**Data below**
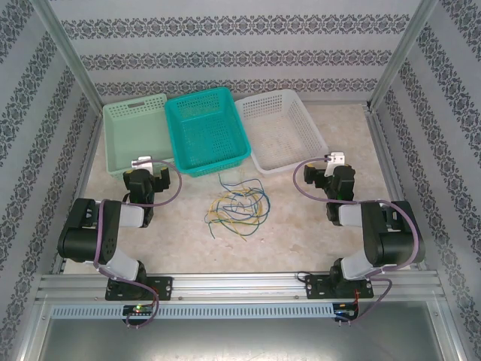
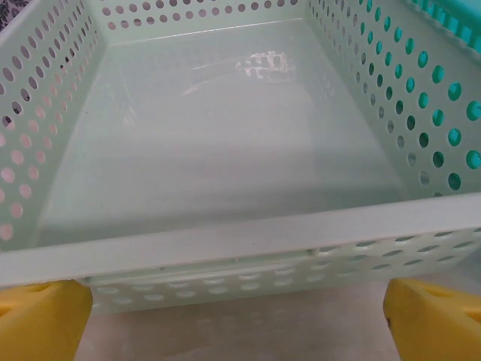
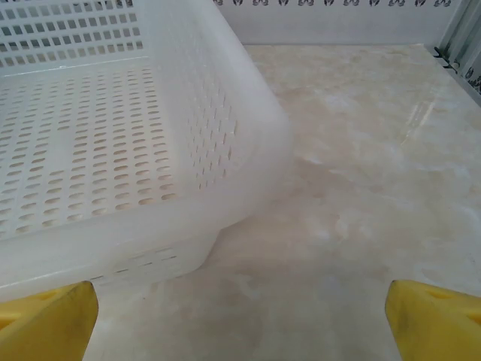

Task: Untangle the cables

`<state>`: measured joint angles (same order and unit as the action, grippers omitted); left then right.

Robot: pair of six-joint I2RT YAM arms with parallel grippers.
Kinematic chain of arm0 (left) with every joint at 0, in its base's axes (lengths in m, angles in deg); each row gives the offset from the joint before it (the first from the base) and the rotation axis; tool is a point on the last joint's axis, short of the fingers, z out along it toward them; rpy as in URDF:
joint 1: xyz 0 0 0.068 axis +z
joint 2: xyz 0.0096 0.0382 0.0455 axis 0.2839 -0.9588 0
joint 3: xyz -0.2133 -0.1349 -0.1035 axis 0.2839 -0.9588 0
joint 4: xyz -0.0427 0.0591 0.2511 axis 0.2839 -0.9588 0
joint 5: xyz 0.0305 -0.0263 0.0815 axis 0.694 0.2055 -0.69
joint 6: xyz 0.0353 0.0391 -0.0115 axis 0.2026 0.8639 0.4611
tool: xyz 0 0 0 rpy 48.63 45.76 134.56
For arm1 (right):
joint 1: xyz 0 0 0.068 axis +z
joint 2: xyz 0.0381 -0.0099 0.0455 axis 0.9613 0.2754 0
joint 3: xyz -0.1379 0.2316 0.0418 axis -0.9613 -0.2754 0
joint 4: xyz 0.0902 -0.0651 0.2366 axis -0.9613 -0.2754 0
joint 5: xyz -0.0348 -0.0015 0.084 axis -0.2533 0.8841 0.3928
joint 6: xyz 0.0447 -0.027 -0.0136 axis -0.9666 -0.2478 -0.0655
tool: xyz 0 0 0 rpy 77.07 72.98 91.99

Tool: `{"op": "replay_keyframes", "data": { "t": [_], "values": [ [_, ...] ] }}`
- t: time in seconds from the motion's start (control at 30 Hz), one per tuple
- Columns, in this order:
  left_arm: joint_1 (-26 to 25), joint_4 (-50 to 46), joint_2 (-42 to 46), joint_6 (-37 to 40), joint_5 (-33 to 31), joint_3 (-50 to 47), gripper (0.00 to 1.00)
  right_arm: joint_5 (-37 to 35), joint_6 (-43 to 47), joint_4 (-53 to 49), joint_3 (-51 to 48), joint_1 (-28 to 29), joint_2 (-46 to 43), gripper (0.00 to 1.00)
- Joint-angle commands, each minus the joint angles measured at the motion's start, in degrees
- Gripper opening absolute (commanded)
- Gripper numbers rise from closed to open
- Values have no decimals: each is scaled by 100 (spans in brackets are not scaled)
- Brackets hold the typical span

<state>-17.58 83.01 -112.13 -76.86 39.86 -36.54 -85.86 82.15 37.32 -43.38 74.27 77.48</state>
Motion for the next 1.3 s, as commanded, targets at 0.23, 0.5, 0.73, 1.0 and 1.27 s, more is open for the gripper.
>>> {"op": "replay_keyframes", "data": {
  "t": [0.23,0.5,0.73,1.0,1.27],
  "values": [
    [-50,237,-30,-49,99,37,100,-3,-35,231,81,11,-1,98],
    [-50,235,-30,-55,99,37,100,4,-47,222,88,10,-10,98],
    [-50,236,-30,-55,103,37,100,14,-43,218,81,9,-8,98],
    [-76,-1561,678,-148,-9,616,100,-206,-304,-1493,290,45,-1207,98],
    [-224,-4641,2267,-1624,-712,1181,100,158,-1205,-4352,957,114,-2745,92]
  ]
}}
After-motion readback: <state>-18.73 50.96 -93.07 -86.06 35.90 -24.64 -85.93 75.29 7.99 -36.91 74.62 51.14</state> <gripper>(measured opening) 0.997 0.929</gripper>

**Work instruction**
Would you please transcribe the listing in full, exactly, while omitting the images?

**Answer space**
Task: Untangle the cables

`<state>`: measured joint angles (same order and unit as the action, grippers omitted); left then right.

Robot: pair of six-joint I2RT YAM arms with parallel grippers.
Kinematic chain of arm0 (left) with every joint at 0, in its base's axes (lengths in m, angles in deg); each row gives the offset from the joint before it (the first from the base) and the rotation axis; tool is a point on the last joint's axis, short of the fingers, z out along it toward them; rpy as in URDF:
joint 1: xyz 0 0 0.068 axis +z
joint 2: xyz 0.0096 0.0382 0.0455 axis 0.2839 -0.9588 0
joint 3: xyz -0.2133 -0.1349 -0.1035 axis 0.2839 -0.9588 0
joint 4: xyz -0.0427 0.0591 0.2511 axis 0.2839 -0.9588 0
joint 5: xyz 0.0305 -0.0263 0.0815 axis 0.694 0.2055 -0.69
joint 6: xyz 0.0353 0.0391 -0.0115 axis 0.2026 0.8639 0.4611
tool: xyz 0 0 0 rpy 48.63 45.76 134.56
For arm1 (right):
joint 1: xyz 0 0 0.068 axis +z
joint 2: xyz 0.0381 -0.0099 0.0455 axis 0.9613 0.2754 0
joint 3: xyz -0.1379 0.2316 0.0418 axis -0.9613 -0.2754 0
joint 4: xyz 0.0902 -0.0651 0.2366 axis -0.9613 -0.2754 0
joint 5: xyz -0.0348 -0.0015 0.084 axis -0.2533 0.8841 0.3928
joint 6: xyz 0.0447 -0.027 -0.0136 axis -0.9666 -0.2478 -0.0655
tool: xyz 0 0 0 rpy 77.07 72.98 91.99

Tool: `{"op": "replay_keyframes", "data": { "t": [_], "values": [ [_, ...] ] }}`
- t: time in seconds from the motion's start (control at 30 Hz), one per tuple
- Columns, in this order:
  left_arm: joint_1 (-26 to 25), joint_4 (-50 to 46), joint_2 (-42 to 46), joint_6 (-37 to 40), joint_5 (-33 to 31), joint_3 (-50 to 47), gripper (0.00 to 1.00)
  right_arm: joint_5 (-37 to 35), joint_6 (-43 to 47), joint_4 (-53 to 49), joint_3 (-51 to 48), joint_1 (-28 to 29), joint_2 (-46 to 43), gripper (0.00 to 1.00)
- Joint-angle commands, each minus the joint angles measured at the motion's start, in degrees
- Gripper opening absolute (commanded)
- Gripper numbers rise from closed to open
- Values have no decimals: each is scaled by 100 (spans in brackets are not scaled)
- Brackets hold the typical span

<state>-17.58 83.01 -112.13 -76.86 39.86 -36.54 -85.86 82.15 37.32 -43.38 74.27 77.48</state>
Motion for the next 1.3 s, as commanded, targets at 0.23, 0.5, 0.73, 1.0 and 1.27 s, more is open for the gripper.
>>> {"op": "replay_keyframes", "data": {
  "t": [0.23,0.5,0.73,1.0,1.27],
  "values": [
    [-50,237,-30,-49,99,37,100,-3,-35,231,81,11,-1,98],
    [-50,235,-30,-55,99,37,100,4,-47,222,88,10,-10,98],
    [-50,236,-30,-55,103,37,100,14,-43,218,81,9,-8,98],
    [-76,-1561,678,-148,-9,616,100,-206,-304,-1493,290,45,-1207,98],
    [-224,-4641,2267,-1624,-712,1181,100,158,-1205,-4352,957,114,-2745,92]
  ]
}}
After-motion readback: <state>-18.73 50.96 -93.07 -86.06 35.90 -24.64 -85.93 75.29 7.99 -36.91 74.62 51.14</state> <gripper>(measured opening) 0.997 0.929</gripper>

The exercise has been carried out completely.